__WHAT IS BEING ASKED__: Each entry should be set down again verbatim, with the images omitted.

__DATA SHOWN__:
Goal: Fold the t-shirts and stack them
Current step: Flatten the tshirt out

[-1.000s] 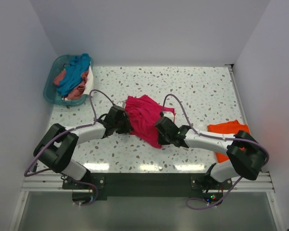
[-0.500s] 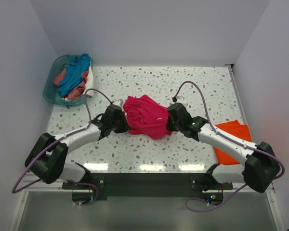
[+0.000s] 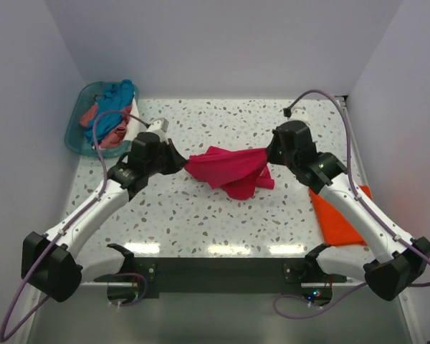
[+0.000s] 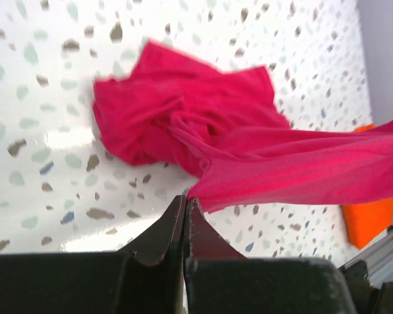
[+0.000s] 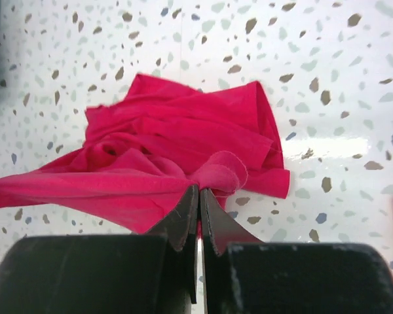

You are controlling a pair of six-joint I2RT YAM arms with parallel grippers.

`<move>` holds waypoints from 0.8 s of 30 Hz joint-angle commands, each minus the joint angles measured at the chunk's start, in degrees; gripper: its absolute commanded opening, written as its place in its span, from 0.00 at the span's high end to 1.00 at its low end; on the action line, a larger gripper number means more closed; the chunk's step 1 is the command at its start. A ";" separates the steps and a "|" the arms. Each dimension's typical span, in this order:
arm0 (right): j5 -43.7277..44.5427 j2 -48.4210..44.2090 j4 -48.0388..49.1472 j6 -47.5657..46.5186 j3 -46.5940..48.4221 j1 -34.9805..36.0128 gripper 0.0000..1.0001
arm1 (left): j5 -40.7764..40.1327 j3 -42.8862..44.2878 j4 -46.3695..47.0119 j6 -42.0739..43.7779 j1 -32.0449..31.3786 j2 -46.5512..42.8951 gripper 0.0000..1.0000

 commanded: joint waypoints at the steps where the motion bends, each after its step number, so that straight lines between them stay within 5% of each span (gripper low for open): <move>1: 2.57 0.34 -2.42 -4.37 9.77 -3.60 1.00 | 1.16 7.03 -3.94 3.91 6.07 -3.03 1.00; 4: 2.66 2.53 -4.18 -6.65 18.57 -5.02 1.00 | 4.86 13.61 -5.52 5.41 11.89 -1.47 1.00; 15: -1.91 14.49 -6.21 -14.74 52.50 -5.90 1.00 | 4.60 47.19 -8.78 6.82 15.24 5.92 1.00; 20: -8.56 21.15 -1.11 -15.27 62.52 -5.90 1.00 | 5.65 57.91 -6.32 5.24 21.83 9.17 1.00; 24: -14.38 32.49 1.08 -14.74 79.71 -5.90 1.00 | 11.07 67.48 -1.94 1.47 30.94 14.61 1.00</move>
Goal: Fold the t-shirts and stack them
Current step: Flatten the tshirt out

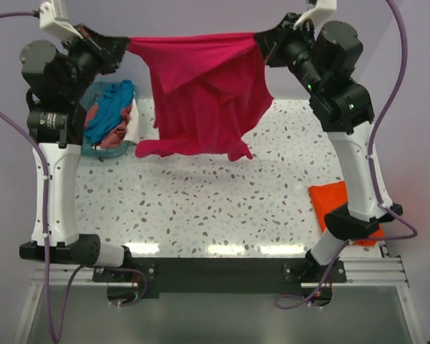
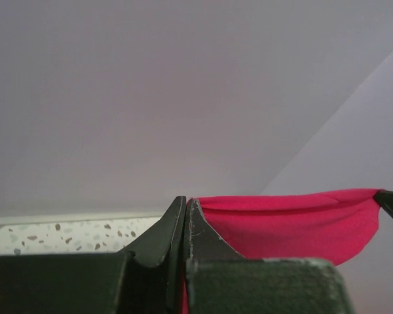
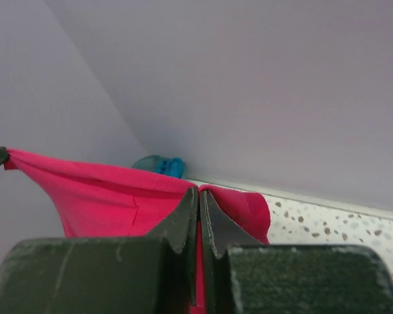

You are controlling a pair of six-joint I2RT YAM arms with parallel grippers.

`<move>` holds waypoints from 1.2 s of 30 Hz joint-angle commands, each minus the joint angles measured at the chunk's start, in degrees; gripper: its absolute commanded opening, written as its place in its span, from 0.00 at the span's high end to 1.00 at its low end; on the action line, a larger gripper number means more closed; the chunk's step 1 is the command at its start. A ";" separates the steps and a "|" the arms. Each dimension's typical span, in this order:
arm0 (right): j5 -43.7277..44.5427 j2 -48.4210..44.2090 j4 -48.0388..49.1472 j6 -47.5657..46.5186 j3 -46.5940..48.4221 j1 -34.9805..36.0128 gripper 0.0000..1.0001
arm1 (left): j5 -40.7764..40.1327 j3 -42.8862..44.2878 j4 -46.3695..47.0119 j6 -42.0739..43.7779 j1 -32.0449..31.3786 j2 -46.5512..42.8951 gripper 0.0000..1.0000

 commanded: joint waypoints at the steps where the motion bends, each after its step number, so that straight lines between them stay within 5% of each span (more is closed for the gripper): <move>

__RESPONSE BOX__:
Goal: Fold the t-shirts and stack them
Current step: Flatten the tshirt out

[-1.000s] 
[-0.500s] 
[+0.000s] 
[+0.000s] 
[+0.000s] 

You are controlling a pair of six-joint I2RT YAM arms with parallel grippers.

`<move>` holds waypoints from 0.8 s of 30 Hz joint-angle commands, each minus the joint angles measured at the chunk's start, in degrees; gripper: its absolute commanded opening, written as its place in its span, from 0.00 at the span's high end to 1.00 at its low end; on the action line, a larger gripper number means more closed; the chunk's step 1 is the command at its start. A ";" separates the steps and a "|" the arms. Each dimension's typical span, in this order:
arm0 (right): j5 -43.7277..44.5427 j2 -48.4210..44.2090 j4 -48.0388..49.1472 j6 -47.5657..46.5186 j3 -46.5940..48.4221 j1 -34.9805..36.0128 gripper 0.0000..1.0001
arm1 (left): j5 -40.7764..40.1327 j3 -42.8862..44.2878 j4 -46.3695..47.0119 j6 -42.0739..43.7779 j1 -32.0449..31.3786 j2 -46.5512..42.8951 gripper 0.0000..1.0000

 commanded: joint waypoints at the steps where the motion bends, each after its step number, so that straight lines between them stay within 5% of each span (gripper low for open): <move>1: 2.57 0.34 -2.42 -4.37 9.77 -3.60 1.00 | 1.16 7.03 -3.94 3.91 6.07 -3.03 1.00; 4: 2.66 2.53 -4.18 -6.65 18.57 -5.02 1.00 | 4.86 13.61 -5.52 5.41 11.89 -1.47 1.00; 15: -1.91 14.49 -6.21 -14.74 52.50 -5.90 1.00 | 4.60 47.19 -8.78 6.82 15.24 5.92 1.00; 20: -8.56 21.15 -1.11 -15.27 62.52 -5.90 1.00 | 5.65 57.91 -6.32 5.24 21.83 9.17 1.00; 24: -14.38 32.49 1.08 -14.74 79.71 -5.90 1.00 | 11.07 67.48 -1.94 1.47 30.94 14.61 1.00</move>
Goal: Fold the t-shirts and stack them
Current step: Flatten the tshirt out


You are controlling a pair of six-joint I2RT YAM arms with parallel grippers.

`<move>` holds waypoints from 1.2 s of 30 Hz joint-angle commands, each minus the joint angles measured at the chunk's start, in degrees; gripper: its absolute commanded opening, written as its place in its span, from 0.00 at the span's high end to 1.00 at its low end; on the action line, a larger gripper number means more closed; the chunk's step 1 is the command at its start. A ";" separates the steps and a "|" the arms. Each dimension's typical span, in this order:
arm0 (right): j5 -43.7277..44.5427 j2 -48.4210..44.2090 j4 -48.0388..49.1472 j6 -47.5657..46.5186 j3 -46.5940..48.4221 j1 -34.9805..36.0128 gripper 0.0000..1.0001
arm1 (left): j5 -40.7764..40.1327 j3 -42.8862..44.2878 j4 -46.3695..47.0119 j6 -42.0739..43.7779 j1 -32.0449..31.3786 j2 -46.5512..42.8951 gripper 0.0000..1.0000

 commanded: joint waypoints at the steps where the motion bends, each after its step number, so that straight lines between them stay within 5% of each span (more is closed for the gripper): <move>

Nothing more is required for this answer.